ASSIGNMENT. Line by line, copy the entries exactly, excluding the pictures.

Records from a dataset:
____

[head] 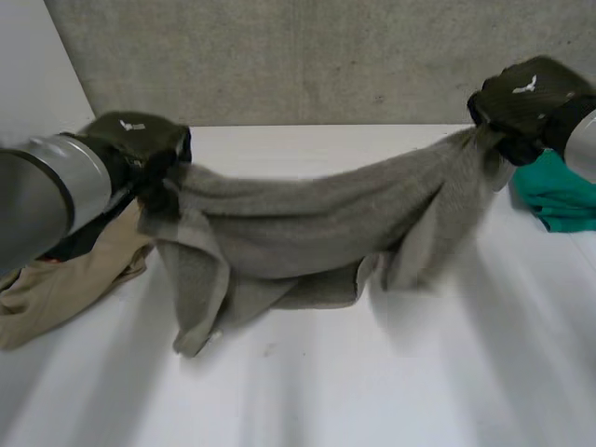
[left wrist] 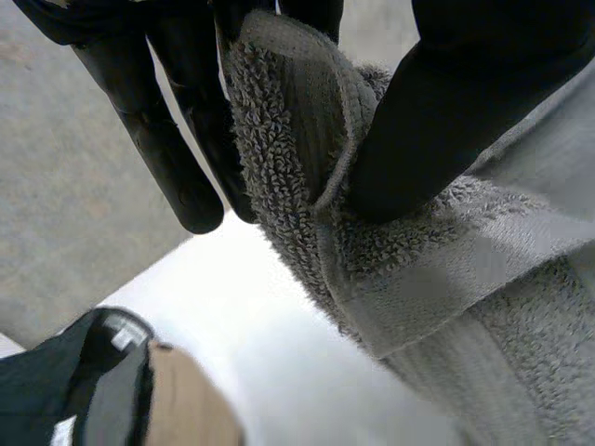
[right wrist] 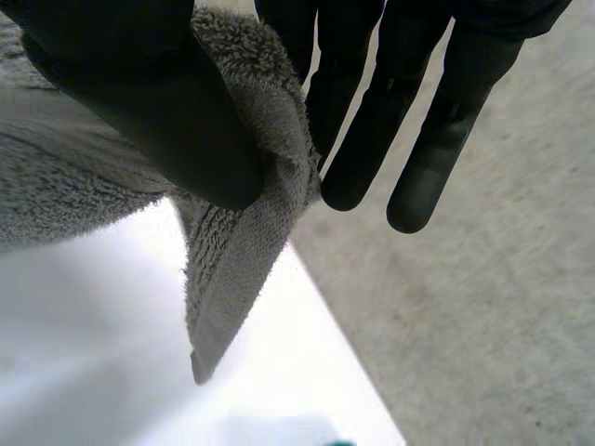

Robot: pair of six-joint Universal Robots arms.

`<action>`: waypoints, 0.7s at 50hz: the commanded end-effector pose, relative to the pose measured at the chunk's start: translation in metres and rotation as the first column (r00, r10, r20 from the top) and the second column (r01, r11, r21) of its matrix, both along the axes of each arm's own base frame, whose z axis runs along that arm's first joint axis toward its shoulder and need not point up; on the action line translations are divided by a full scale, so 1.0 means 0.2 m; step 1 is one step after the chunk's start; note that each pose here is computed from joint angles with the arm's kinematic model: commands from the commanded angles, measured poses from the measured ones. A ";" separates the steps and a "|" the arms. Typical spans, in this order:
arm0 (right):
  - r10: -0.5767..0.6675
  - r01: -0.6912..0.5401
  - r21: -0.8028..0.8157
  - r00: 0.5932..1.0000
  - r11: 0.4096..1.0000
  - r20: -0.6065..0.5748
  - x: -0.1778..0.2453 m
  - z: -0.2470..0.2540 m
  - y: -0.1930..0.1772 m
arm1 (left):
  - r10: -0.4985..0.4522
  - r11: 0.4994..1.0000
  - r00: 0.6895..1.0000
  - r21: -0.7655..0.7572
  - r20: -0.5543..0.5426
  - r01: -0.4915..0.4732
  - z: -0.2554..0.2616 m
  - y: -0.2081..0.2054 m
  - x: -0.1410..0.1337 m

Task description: Fold the laundry.

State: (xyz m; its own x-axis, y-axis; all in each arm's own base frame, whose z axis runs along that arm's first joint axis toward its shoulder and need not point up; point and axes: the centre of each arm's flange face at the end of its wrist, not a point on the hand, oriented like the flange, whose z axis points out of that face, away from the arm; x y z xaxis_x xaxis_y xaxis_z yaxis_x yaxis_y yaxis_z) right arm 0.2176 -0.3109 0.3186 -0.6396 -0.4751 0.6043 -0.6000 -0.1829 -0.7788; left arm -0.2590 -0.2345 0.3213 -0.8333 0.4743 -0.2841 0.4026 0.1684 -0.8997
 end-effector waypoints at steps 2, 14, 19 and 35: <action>-0.053 0.050 -0.026 0.990 0.998 -0.132 0.08 -0.19 -0.27 | 0.064 0.972 0.986 -0.233 0.154 -0.027 -0.14 -0.39 -0.06; 0.066 0.250 -0.767 0.932 0.591 0.355 0.11 0.50 -0.60 | -0.081 0.507 0.970 -0.847 -0.230 -0.159 0.55 -0.63 -0.11; 0.190 0.108 -0.806 0.945 0.582 0.264 0.12 0.41 -0.56 | -0.083 0.607 0.961 -0.778 -0.264 -0.162 0.46 -0.60 -0.08; 0.154 -0.141 -0.270 0.988 0.952 0.027 0.00 -0.62 -0.36 | -0.001 0.962 0.997 -0.271 -0.073 -0.019 -0.57 -0.47 0.00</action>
State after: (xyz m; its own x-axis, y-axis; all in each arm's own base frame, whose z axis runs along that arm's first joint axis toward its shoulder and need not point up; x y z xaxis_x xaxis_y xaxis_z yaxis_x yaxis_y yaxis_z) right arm 0.2253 -0.4109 0.2678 -0.7009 -0.1930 0.6866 -0.4580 -0.6162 -0.6407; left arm -0.2627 -0.3501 0.2836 -0.8925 0.2957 -0.3405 0.2581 -0.2840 -0.9234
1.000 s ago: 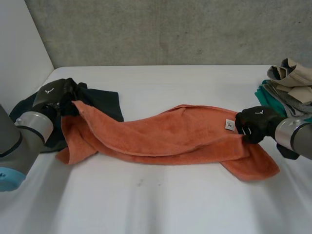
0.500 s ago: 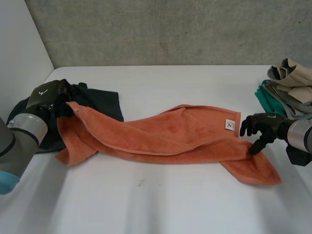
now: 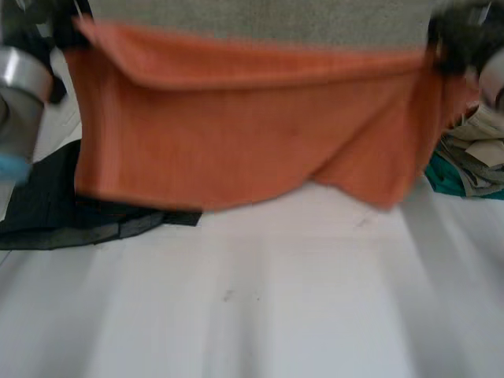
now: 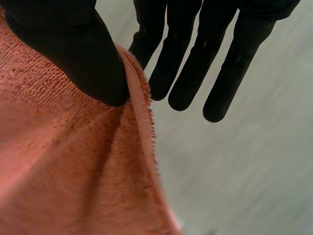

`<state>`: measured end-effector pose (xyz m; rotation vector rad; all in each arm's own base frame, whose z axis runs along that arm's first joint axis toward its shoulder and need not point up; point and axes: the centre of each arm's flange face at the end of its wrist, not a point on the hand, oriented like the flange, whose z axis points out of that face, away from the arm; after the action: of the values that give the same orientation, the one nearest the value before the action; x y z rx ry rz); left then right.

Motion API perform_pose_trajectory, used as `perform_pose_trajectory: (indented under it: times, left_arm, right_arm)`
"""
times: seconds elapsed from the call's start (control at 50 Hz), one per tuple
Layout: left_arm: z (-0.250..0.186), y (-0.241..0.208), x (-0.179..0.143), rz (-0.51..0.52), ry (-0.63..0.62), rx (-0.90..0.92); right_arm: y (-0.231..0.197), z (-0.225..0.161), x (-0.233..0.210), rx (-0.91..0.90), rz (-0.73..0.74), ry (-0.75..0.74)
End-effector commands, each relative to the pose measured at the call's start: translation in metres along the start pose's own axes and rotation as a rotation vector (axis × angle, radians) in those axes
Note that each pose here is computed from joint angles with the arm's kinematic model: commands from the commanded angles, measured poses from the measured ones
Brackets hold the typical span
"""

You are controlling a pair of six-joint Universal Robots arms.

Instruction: Fold the laundry.

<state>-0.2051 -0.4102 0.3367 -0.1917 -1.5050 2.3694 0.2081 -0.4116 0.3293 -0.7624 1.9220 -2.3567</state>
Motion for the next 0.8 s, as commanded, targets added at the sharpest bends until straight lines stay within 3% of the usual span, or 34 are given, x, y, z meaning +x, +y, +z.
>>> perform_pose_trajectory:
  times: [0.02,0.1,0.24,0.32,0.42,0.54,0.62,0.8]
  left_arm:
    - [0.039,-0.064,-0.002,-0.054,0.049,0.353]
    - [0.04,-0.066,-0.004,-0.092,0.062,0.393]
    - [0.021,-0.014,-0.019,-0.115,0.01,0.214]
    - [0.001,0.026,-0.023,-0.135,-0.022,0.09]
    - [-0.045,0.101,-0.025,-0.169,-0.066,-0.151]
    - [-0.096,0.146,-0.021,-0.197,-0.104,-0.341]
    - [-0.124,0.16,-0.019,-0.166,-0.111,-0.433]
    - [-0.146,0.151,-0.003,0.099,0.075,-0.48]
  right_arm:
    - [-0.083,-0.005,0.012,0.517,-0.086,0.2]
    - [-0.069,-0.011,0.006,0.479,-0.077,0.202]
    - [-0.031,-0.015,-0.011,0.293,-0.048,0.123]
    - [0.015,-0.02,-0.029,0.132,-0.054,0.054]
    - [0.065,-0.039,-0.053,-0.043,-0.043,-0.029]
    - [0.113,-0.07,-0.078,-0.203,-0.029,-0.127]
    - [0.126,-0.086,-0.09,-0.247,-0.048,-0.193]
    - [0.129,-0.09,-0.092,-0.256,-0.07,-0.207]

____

COMPLETED EXERCISE.
[head] 
[left wrist] 
[right wrist] 

Robot: pair of six-joint Universal Robots arms.

`<action>`: waypoints, 0.7s at 50hz: the commanded end-effector pose, relative to the pose measured at the chunk's start: translation in metres and rotation as the first column (r00, r10, r20 from the top) and the second column (r01, r11, r21) of its matrix, both along the axes of each arm's own base frame, whose z axis runs along that arm's first joint axis toward its shoulder and need not point up; on the action line translations are divided by a full scale, so 1.0 means 0.2 m; step 1 is one step after the chunk's start; note that each pose here is computed from joint angles with the arm's kinematic model: commands from the commanded angles, measured poses from the measured ones. A ";" separates the steps and a "|" the arms. Typical spans, in this order:
arm0 (right):
  - r10: -0.5767..0.6675
  - r01: -0.6912..0.5401
  - r21: -0.8028..0.8157
  - r00: 0.5932..1.0000
  - r11: 0.4096..1.0000
  - r20: -0.6065..0.5748
  - x: -0.1778..0.2453 m
  - z: -0.2470..0.2540 m
  - y: -0.1930..0.1772 m
arm1 (left):
  - r10: -0.4985..0.4522
  - r11: 0.4994..1.0000
  - r00: 0.6895..1.0000
  - r21: -0.7655..0.7572
  - r20: -0.5543..0.5426
  - r01: -0.4915..0.4732
  - z: -0.2554..0.2616 m
  - y: -0.2081..0.2054 m
  - x: -0.1410..0.1337 m

Task description: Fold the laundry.

State: (xyz m; its own x-axis, y-axis; all in each arm's own base frame, whose z axis runs along that arm's first joint axis toward its shoulder and need not point up; point and axes: the centre of each arm's flange face at the end of its wrist, not a point on the hand, oriented like the flange, whose z axis points out of that face, away from the arm; x y z xaxis_x xaxis_y xaxis_z yaxis_x yaxis_y yaxis_z) right arm 0.2176 -0.3109 0.3186 -0.6396 -0.4751 0.6043 -0.6000 -0.1829 -0.7788; left arm -0.2590 -0.2345 0.3213 -0.8333 0.4743 -0.2841 0.4026 0.1684 -0.8997
 end-effector waypoints at steps 2, 14, 19 and 35: <action>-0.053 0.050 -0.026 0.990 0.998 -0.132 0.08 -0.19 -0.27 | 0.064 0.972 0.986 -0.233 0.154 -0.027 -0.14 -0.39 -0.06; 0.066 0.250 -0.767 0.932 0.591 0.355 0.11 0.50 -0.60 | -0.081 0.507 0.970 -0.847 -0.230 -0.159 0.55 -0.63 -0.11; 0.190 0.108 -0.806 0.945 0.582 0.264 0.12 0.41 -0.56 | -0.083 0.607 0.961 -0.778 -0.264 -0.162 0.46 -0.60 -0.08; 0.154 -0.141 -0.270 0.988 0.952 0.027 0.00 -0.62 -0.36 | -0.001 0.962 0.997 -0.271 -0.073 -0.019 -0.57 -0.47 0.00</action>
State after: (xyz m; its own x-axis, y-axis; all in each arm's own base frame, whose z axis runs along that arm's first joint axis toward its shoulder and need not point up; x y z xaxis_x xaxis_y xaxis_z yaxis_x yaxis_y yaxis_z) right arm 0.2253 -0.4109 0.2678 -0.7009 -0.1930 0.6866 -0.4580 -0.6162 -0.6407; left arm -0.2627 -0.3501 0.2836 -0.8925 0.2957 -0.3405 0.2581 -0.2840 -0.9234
1.000 s ago: 
0.500 s ago: 
now: 
now: 

`<state>`: measured end-effector pose (xyz m; rotation vector rad; all in each arm's own base frame, whose z axis runs along that arm's first joint axis toward its shoulder and need not point up; point and axes: the centre of each arm's flange face at the end of its wrist, not a point on the hand, oriented like the flange, whose z axis points out of that face, away from the arm; after the action: of the values that give the same orientation, the one nearest the value before the action; x y z rx ry rz); left then right.

Motion API perform_pose_trajectory, used as `perform_pose_trajectory: (indented under it: times, left_arm, right_arm)`
"""
times: seconds elapsed from the call's start (control at 50 Hz), one per tuple
Layout: left_arm: z (-0.250..0.186), y (-0.241..0.208), x (-0.179..0.143), rz (-0.51..0.52), ry (-0.63..0.62), rx (-0.90..0.92); right_arm: y (-0.231..0.197), z (-0.225..0.161), x (-0.233..0.210), rx (-0.91..0.90), rz (-0.73..0.74), ry (-0.75..0.74)
End-effector commands, each relative to the pose measured at the call's start: translation in metres along the start pose's own axes and rotation as a rotation vector (axis × angle, radians) in those axes
Note that each pose here is computed from joint angles with the arm's kinematic model: commands from the commanded angles, measured poses from the measured ones
Brackets hold the typical span
"""

You are controlling a pair of six-joint Universal Robots arms.

Instruction: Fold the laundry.

<state>-0.2051 -0.4102 0.3367 -0.1917 -1.5050 2.3694 0.2081 -0.4116 0.3293 -0.7624 1.9220 -2.3567</state>
Motion for the next 0.8 s, as commanded, targets added at the sharpest bends until straight lines stay within 3% of the usual span, or 34 are given, x, y, z meaning +x, +y, +z.
>>> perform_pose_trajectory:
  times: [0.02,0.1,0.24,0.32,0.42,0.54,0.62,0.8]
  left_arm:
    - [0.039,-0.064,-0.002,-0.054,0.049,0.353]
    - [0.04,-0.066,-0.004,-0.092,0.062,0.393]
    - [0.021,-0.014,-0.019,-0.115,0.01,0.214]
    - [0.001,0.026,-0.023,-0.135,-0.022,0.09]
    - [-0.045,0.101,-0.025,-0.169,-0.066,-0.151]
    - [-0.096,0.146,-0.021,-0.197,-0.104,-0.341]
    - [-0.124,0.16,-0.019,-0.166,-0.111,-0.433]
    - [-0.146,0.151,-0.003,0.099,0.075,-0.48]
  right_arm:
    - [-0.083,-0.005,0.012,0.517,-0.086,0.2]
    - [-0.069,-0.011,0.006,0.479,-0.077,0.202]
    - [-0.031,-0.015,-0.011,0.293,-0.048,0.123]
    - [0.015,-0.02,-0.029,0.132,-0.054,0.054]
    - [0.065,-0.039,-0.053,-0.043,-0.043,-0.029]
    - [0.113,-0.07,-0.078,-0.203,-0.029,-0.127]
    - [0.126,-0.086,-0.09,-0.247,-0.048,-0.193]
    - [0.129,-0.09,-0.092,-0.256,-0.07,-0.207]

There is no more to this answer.